Summary: NodeOSUpgrade channel is a new channel that runs complementary to the existing AutoUpgrade Channel today. Customers can use this channel to disable unattended upgrades and put a maintenance schedule without worrying about Kured for security patches.
What Do I Need to Do? Test out this new functionality which lets you schedule updates to the node OS which are then handled without having to worry about Kured (which can break in situations where you are using auto-scaling)
Summary: Azure Kubernetes Service (AKS) now allows you, in public preview, to run pod sandboxed containers.
What Do I Need to Do? Test out this new functionality which lets you sandbox individual pods at the kernel layer to avoid “Container Breakout” scenarios. This is an important security feature that everyone running AKS should look at.
Summary: Azure Kubernetes Service (AKS) now allows you, in public preview, to collect syslogs from your Linux nodes.
What Do I Need to Do? If you are running a SIEM then implement this straight away as it will give you insights into any potential security issues on your AKS Linux nodes.
Summary: Azure Backup now supports Backup for AKS, which is available in public preview. This solution simplifies the backup and restore of containerized applications and data.
What Do I Need to Do? Ideal if you are running stateful apps on AKS.

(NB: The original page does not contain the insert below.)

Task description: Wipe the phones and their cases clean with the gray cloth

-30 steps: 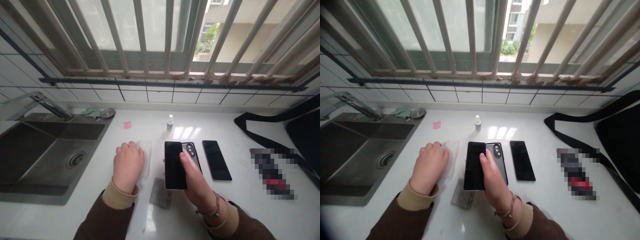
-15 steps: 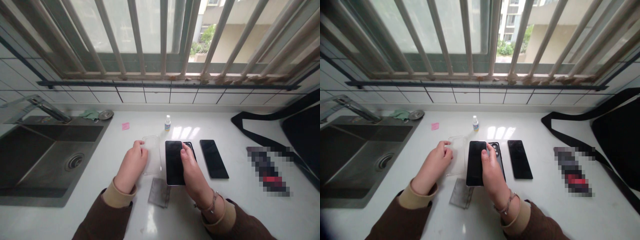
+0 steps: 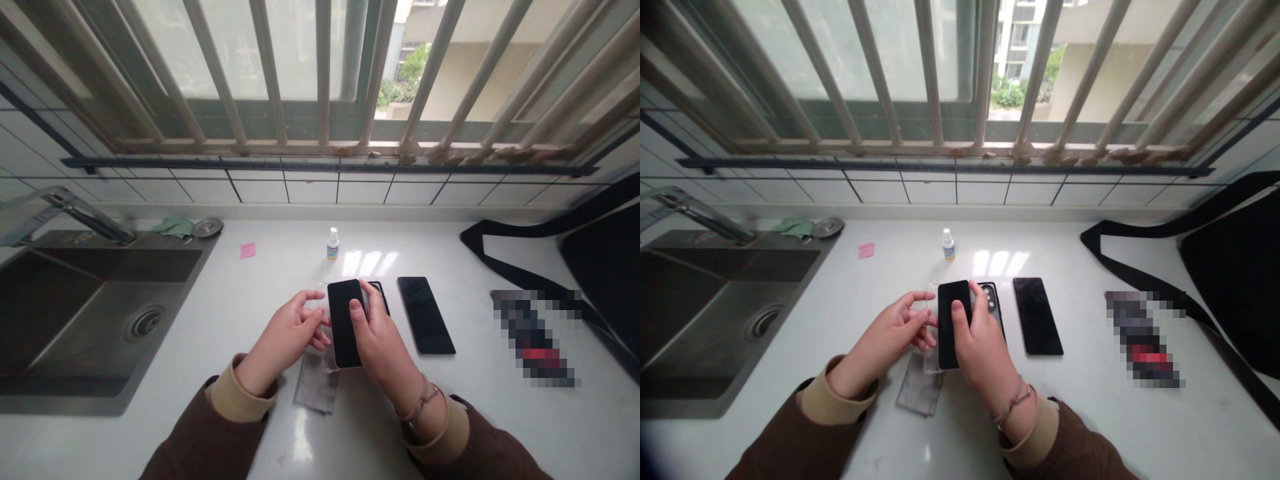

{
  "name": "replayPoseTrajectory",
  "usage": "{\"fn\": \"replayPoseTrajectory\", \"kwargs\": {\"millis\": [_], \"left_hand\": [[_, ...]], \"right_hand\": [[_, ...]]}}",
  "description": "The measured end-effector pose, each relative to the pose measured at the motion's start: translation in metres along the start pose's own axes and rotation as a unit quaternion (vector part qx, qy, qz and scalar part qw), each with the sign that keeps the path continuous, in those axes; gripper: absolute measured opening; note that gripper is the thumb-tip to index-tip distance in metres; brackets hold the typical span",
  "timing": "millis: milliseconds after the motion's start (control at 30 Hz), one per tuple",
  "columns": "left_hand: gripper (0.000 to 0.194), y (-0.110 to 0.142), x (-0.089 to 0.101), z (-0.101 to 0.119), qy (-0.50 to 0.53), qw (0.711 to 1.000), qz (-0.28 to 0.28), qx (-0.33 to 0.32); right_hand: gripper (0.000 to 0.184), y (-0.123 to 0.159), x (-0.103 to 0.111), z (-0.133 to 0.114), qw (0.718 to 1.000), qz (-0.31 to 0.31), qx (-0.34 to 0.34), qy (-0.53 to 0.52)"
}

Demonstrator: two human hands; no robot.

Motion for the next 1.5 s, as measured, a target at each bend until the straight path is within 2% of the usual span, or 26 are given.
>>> {"fn": "replayPoseTrajectory", "kwargs": {"millis": [100,300,500,700,900,1000,1100,1300,1400,1500], "left_hand": [[0.053,0.001,-0.003,-0.001,0.010,1.000,-0.019,0.011],[0.037,0.002,-0.009,0.000,-0.001,0.997,-0.072,0.002],[0.043,0.001,-0.008,-0.004,0.025,0.997,-0.069,0.006],[0.040,-0.001,0.001,-0.007,0.037,0.998,-0.051,-0.010],[0.038,0.001,0.003,-0.001,0.070,0.996,-0.043,-0.024],[0.039,0.004,0.001,0.001,0.071,0.995,-0.069,-0.015],[0.040,0.005,0.000,0.002,0.042,0.995,-0.093,-0.007],[0.043,0.008,-0.001,0.001,0.022,0.993,-0.115,0.008],[0.039,0.009,-0.003,0.001,0.039,0.994,-0.100,0.009],[0.034,0.008,-0.003,0.003,0.091,0.995,-0.042,-0.016]], "right_hand": [[0.078,0.001,-0.001,-0.001,1.000,0.003,0.003,0.018],[0.078,0.006,-0.006,0.002,0.998,0.004,0.031,0.060],[0.081,0.006,-0.002,-0.002,0.984,0.020,0.088,0.155],[0.066,0.001,0.014,-0.014,0.969,-0.013,0.079,0.234],[0.054,-0.006,0.017,-0.011,0.995,0.027,0.042,0.092],[0.062,-0.008,0.011,-0.007,1.000,-0.027,0.002,0.001],[0.066,-0.008,0.004,-0.004,0.992,-0.077,-0.023,-0.101],[0.071,-0.007,-0.004,0.003,0.970,-0.074,-0.089,-0.212],[0.073,-0.006,-0.005,0.004,0.964,-0.074,-0.097,-0.236],[0.082,-0.004,-0.006,0.003,0.963,-0.108,-0.088,-0.229]]}}
Point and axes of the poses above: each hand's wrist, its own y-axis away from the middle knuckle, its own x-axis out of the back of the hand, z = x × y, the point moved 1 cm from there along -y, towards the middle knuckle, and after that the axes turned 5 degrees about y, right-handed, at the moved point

1. General availability: New enhanced connection troubleshoot – https://azure.microsoft.com/en-us/updates/general-availability-new-enhanced-connection-troubleshoot/
Summary: A vastly improved service for troubleshooting connectivity issues.
What Do I Need to Do? Refer to Rob McNaught’s excellent article on this new feature https://arinco.com.au/blog/new-enhanced-connection-troubleshoot-for-azure-networking/
2. Azure Virtual Network Manager Event Logging now in public preview – https://azure.microsoft.com/en-us/updates/azure-virtual-network-manager-event-logging-now-in-public-preview/
Summary: The excellent Azure Virtual Network Manager now has the ability to log when a VNet is added or removed from a network group.

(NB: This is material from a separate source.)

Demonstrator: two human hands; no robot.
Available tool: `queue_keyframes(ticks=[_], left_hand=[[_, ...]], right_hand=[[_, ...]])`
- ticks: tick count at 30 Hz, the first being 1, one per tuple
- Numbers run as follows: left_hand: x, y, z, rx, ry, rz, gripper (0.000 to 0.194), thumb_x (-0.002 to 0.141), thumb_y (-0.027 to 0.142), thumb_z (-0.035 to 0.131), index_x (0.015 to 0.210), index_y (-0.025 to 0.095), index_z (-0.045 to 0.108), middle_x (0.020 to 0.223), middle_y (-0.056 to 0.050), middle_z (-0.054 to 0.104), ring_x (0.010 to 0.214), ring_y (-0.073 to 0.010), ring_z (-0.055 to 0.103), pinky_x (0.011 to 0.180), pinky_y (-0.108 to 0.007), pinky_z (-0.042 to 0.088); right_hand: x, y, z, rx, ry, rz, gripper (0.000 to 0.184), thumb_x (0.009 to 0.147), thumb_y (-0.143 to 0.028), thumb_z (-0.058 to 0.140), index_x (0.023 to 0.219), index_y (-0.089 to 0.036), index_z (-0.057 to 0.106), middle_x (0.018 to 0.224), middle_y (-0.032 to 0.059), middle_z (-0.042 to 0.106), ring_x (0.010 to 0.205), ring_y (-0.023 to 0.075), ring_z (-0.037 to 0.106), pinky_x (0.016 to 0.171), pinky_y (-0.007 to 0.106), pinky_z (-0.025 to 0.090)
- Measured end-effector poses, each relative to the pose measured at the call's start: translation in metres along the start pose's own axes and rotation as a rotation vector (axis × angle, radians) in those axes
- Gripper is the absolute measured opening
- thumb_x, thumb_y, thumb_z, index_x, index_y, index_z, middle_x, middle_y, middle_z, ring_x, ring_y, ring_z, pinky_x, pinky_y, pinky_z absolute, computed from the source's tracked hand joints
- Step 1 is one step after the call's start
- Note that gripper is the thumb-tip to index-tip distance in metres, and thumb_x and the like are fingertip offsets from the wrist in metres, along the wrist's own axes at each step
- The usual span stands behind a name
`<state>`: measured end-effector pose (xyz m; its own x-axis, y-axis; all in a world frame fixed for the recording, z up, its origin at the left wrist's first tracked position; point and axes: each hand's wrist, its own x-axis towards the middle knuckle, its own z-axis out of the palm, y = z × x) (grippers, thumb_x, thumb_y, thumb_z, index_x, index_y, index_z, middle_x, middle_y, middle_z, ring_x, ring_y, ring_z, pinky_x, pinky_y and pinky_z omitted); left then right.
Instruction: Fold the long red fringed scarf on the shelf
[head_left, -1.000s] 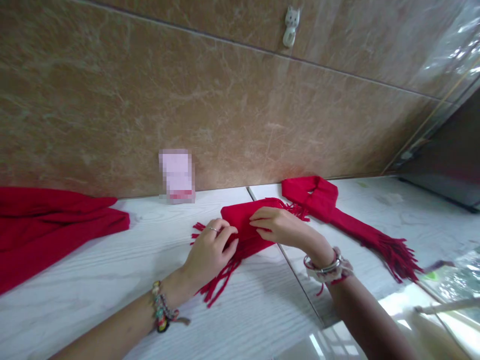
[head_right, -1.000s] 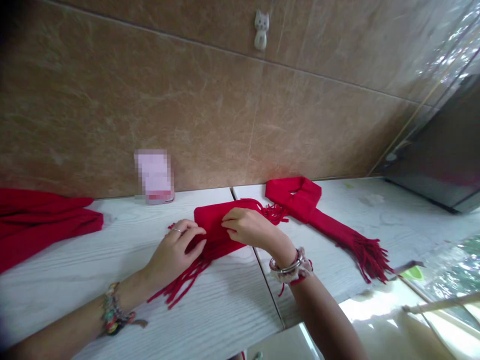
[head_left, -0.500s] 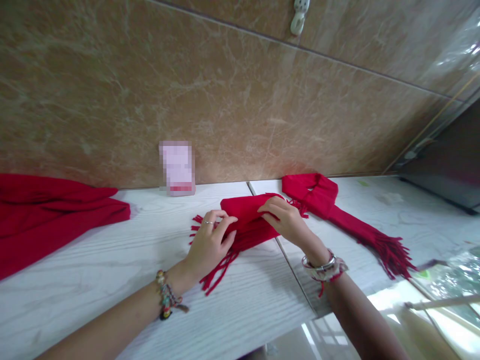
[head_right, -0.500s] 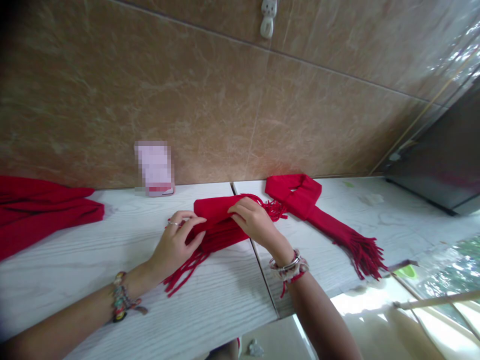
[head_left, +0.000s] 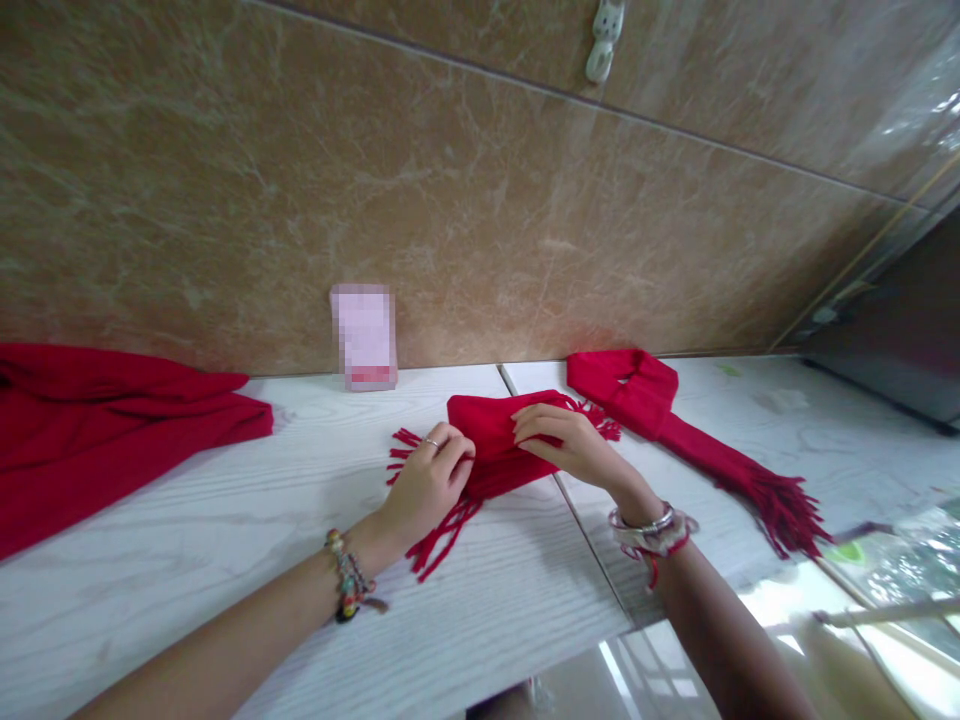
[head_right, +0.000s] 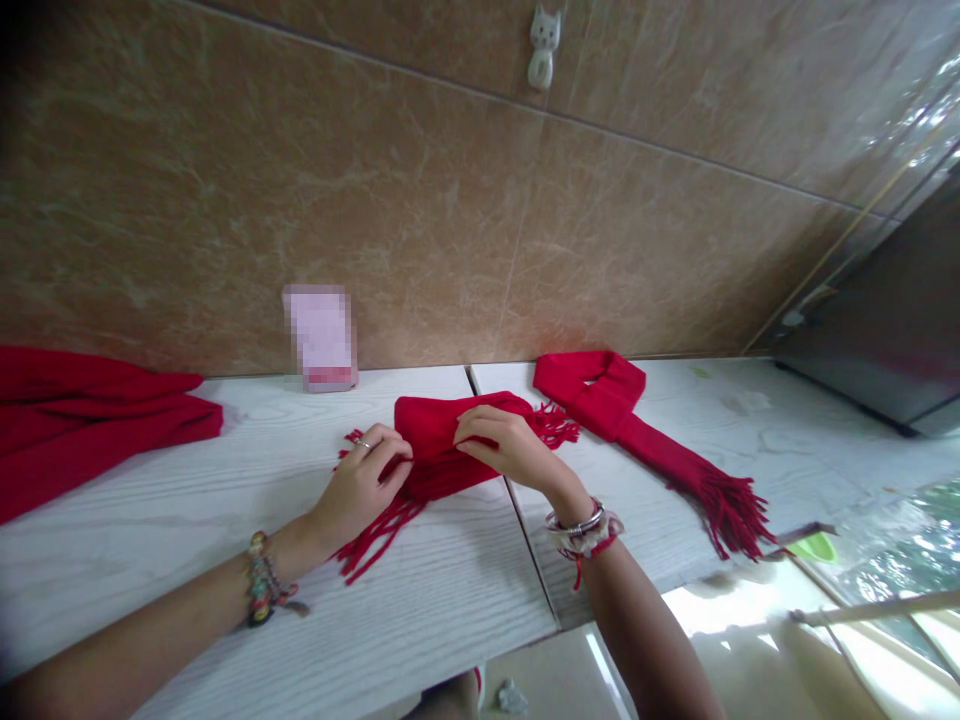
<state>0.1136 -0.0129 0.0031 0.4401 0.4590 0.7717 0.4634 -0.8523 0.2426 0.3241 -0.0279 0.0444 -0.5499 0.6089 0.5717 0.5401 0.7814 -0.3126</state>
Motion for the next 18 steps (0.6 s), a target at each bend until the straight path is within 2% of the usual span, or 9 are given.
queue_keyframes(ticks=[3,5,9,18], left_hand=[[0.0020,-0.0019,-0.0022,0.045,0.014,0.087,0.011,0.080,0.012,0.052,0.091,0.016,0.053,0.088,-0.005,0.058,0.084,-0.0181,0.055,0.078,-0.034,0.048],[0.0024,-0.0043,-0.0024,0.070,0.019,0.150,0.011,0.083,0.013,0.051,0.093,0.015,0.054,0.084,-0.004,0.060,0.080,-0.0173,0.055,0.076,-0.033,0.048],[0.0012,-0.0073,-0.0009,0.143,0.036,0.235,0.013,0.086,0.010,0.045,0.084,0.014,0.057,0.070,-0.002,0.057,0.068,-0.0147,0.053,0.069,-0.030,0.048],[0.0006,-0.0054,-0.0015,0.136,0.029,0.205,0.023,0.086,0.009,0.040,0.071,0.014,0.057,0.064,-0.001,0.049,0.063,-0.0119,0.048,0.063,-0.024,0.047]], right_hand=[[0.0002,-0.0007,0.0010,-0.007,0.006,0.008,0.015,0.086,-0.020,0.047,0.082,-0.018,0.061,0.083,0.0062,0.063,0.090,0.0168,0.058,0.077,0.031,0.050],[0.0002,-0.0012,0.0010,-0.001,0.000,-0.002,0.015,0.086,-0.020,0.047,0.082,-0.017,0.061,0.083,0.0063,0.063,0.090,0.0166,0.058,0.077,0.031,0.050],[-0.0004,-0.0007,0.0000,0.019,-0.021,-0.017,0.015,0.086,-0.021,0.048,0.081,-0.017,0.062,0.085,0.0063,0.063,0.091,0.0167,0.058,0.078,0.031,0.050],[-0.0036,0.0027,0.0005,-0.046,-0.113,-0.025,0.016,0.083,-0.017,0.052,0.078,-0.018,0.067,0.088,0.0073,0.064,0.095,0.0184,0.058,0.079,0.032,0.051]])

What Do I Need to Do? If you are currently running or evaluating Azure Virtual Network Manager, then definitely put this feature into place. Details on AVNM can be found here https://learn.microsoft.com/en-us/azure/virtual-network-manager/overview
Azure Virtual Machines
1. General availability: More transactions at no additional cost for Azure Standard SSD – https://azure.microsoft.com/en-us/updates/more-transactions-at-no-additional-cost-for-azure-standard-ssd/
Summary: Microsoft has made changes to the billable transaction costs per hour that can result in additional cost savings. Now any transactions that exceed the maximum hourly limit will not incur additional charges.
What Do I Need to Do? FYI
2. Generally available: App Insights Extension for Azure Virtual Machines and VM Scale Sets – https://azure.microsoft.com/en-us/updates/generally-available-app-insights-extension-for-azure-virtual-machines-and-vm-scale-sets/
Summary: Allows monitoring of IIS hosted .NET and .NET Core apps running on IaaS via an extension rather than an Agent of the App Insights SDK.
What Do I Need to Do? If you are running IIS Hosted .NET and/or .NET core apps then this is a much easier way of getting information into Application Insights. Recommend looking at implementing.